3部からなっています。第1部は、かつては優雅な屋敷だったバーチウッドに戻ってきたガブリエルが、
無気力な父親と狂気の母のもとで、荒廃しつつある屋敷ですごした少年時代の記憶をたどります。

第2部では、双子の妹を探し求めて屋敷を飛び出したガブリエルが、サムエルのサーカス一座とともにアイルランドの大地を放浪します。「じゃがいも飢饉」によって、なすすべもなく餓死を待つ農民たちの間をさまよっていたサーカス一座は、地主やイングランドに対する反抗運動に巻き込まれて崩壊していくのですが、彼らが最後にたどりついたのは、すっかり荒れ果てたバーチウッドでした・・。

そして第3部で、隠されていた一族の秘密がついに明らかになるのですが、簡潔な訳者あとがきで、佐藤さんは、読み終えてから第一部を読み返すよう薦めています。

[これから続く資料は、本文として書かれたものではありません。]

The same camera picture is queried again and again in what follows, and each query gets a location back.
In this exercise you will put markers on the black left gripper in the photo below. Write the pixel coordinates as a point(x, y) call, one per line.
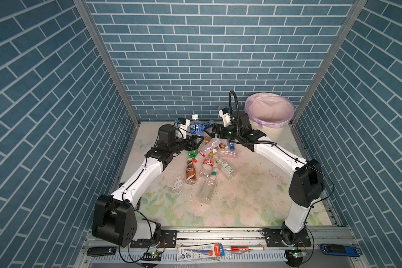
point(193, 146)

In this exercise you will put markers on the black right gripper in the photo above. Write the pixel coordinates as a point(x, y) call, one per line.
point(216, 127)

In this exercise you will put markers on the blue label water bottle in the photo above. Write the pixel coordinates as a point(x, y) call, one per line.
point(198, 127)

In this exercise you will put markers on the brown coffee drink bottle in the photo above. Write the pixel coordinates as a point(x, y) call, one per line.
point(191, 175)

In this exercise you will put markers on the red label cola bottle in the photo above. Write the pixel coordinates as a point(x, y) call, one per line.
point(207, 166)

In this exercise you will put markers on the clear bottle green cap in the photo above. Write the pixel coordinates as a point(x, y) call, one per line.
point(209, 186)

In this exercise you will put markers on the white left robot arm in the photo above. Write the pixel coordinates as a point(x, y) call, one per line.
point(114, 217)

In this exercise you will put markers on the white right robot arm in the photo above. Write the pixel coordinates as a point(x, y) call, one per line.
point(306, 178)

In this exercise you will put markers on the white bin with pink liner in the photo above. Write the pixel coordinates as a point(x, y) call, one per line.
point(269, 113)

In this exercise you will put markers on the green soda bottle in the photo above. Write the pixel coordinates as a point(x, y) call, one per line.
point(192, 154)

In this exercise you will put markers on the blue red label bottle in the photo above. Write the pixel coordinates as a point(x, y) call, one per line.
point(231, 145)

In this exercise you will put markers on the clear bottle red cap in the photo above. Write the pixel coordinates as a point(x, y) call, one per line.
point(206, 149)

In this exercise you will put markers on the amber small bottle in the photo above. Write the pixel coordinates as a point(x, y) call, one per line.
point(221, 145)

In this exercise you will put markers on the clear ribbed bottle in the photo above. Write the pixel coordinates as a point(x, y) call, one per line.
point(223, 153)

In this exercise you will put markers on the clear bottle green label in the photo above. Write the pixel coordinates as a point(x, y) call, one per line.
point(227, 169)

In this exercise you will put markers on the white glue tube package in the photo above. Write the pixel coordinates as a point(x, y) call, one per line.
point(208, 251)

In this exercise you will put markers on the blue black device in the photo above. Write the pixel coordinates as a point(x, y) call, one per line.
point(340, 250)

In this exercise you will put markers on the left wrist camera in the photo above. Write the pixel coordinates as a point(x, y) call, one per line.
point(182, 127)

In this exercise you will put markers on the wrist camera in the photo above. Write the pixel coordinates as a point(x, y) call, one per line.
point(182, 127)
point(226, 116)

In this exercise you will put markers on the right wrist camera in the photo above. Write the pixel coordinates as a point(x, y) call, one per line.
point(226, 116)

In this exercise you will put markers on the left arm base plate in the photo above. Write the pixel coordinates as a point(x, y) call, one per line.
point(164, 239)

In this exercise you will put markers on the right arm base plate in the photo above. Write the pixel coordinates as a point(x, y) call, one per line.
point(286, 238)

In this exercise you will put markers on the red handled tool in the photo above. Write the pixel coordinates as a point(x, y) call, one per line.
point(243, 249)

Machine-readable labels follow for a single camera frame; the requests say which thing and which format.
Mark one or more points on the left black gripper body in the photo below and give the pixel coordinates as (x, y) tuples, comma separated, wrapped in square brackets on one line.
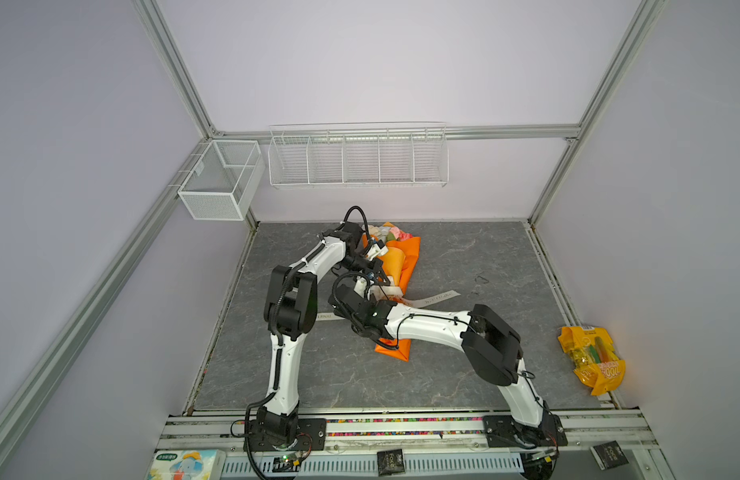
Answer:
[(361, 263)]

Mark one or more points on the red pink fake rose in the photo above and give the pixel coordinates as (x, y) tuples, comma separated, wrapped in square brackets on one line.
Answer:
[(399, 235)]

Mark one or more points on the orange wrapping paper sheet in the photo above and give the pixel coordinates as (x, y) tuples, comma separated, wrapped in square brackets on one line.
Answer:
[(399, 264)]

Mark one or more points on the white ribbon strip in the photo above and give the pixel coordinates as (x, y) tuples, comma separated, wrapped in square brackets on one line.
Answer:
[(395, 293)]

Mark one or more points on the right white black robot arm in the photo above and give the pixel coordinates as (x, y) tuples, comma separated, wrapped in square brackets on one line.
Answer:
[(492, 347)]

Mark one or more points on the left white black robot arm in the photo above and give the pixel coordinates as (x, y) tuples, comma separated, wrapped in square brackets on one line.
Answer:
[(292, 304)]

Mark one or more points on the black square card middle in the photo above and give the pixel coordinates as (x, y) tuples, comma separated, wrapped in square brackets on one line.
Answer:
[(390, 462)]

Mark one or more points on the black square card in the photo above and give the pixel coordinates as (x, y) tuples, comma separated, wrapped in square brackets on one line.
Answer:
[(609, 455), (390, 462)]

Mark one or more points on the tissue pack with elephant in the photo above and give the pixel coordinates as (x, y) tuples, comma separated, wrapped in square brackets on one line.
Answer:
[(187, 464)]

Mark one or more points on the yellow snack bag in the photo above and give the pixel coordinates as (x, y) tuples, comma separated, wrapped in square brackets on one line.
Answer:
[(596, 362)]

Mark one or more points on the black square card right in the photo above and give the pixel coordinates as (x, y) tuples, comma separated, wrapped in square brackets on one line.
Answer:
[(609, 455)]

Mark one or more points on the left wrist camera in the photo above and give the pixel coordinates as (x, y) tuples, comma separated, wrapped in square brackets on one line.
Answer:
[(375, 249)]

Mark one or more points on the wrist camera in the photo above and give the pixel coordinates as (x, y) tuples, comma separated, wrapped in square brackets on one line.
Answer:
[(375, 249), (362, 286)]

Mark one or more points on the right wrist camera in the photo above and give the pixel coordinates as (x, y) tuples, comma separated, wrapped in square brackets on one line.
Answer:
[(362, 286)]

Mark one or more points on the long white wire rack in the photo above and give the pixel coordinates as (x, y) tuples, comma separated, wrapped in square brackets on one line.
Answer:
[(375, 154)]

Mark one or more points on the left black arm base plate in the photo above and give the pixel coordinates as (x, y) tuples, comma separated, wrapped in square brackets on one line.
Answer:
[(287, 434)]

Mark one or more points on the small white wire basket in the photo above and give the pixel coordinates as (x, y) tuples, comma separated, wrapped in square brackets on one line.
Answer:
[(222, 183)]

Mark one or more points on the white slotted cable duct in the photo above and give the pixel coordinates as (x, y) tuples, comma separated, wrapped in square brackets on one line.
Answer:
[(414, 465)]

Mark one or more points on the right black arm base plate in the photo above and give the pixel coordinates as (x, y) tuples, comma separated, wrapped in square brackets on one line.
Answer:
[(503, 431)]

もちろん、そうしてみました。凄い! はじめに読んでいたときには、おぼろな少年時代の記憶が幻想的に思わせていたかのような家族の歴史の断片が、それぞれ違った意味を持ってくるのです。本書がブッカー賞を受賞した時には、批判も多かったと聞きますが、やはり受賞にふさわしい作品ですね。